XV. Dans la prière, je vois la Mère bien-aimée très près de mon côté droit. Parfois, je repose dans ses bras ou sur ses genoux et avec un sentiment d'amour doux, tendre, innocent, blessant et en même temps fervent, parfois aussi avec une certaine vivacité et la joie du cœur et d'autres actions et tâches vives, comme le fait une fille très aimante. Mais cela peut facilement être apaisé si cela n'est pas encouragé.
Elle m'enseigne très clairement et distinctement comment me comporter en présence de Dieu, afin que je ne fasse rien qui entrave ma possession immédiate et ma jouissance de Dieu lui-même, à savoir que je ne laisse ni ne supporte rien dans mon intérieur (fundo) qui ne soit pas purement de Dieu ou d'elle.
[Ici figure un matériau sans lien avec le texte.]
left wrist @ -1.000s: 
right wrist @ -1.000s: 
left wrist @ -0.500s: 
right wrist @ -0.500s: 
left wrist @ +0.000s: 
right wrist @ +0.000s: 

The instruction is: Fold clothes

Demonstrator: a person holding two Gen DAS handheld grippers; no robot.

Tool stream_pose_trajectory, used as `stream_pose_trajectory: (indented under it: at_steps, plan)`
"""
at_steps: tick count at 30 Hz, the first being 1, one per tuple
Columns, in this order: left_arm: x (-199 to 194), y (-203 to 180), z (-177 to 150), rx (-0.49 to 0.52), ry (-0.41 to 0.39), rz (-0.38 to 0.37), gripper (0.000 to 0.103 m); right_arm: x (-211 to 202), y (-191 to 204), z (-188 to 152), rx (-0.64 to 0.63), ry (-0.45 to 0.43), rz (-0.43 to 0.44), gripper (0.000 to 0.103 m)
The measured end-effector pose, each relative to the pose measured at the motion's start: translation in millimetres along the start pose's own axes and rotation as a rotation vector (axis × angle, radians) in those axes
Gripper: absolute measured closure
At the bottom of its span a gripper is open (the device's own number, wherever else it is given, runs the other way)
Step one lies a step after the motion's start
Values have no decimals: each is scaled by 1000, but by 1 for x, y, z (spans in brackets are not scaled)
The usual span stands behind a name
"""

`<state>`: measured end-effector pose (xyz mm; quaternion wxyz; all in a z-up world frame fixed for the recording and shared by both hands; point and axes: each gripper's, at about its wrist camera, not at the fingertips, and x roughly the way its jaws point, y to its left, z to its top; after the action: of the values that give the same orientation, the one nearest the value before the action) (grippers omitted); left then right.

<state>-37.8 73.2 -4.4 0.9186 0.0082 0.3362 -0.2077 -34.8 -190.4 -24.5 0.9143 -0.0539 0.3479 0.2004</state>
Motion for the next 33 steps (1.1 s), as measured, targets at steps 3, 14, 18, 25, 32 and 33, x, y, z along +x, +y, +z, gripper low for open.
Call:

Cependant, cette perception de la Mère bien-aimée, le regard et l'attention sur elle se perdent parfois et disparaissent. Comme un enfant qui s'endort sur les genoux de sa mère ou à ses mamelles, perdant la perception d'elle et le souvenir d'elle, ainsi mon âme, par un attachement aimant et intime à Dieu lui-même dans un profond calme et une concentration de toutes les puissances de l'esprit se laisse tomber dans un sommeil d'amour, dans lequel elle perd toute distinction et attention propre à quoi que ce soit, même à la Mère bien-aimée, étant fixée sur ce divin Un, absorbée par lui et demeurant amoureusement endormie en lui.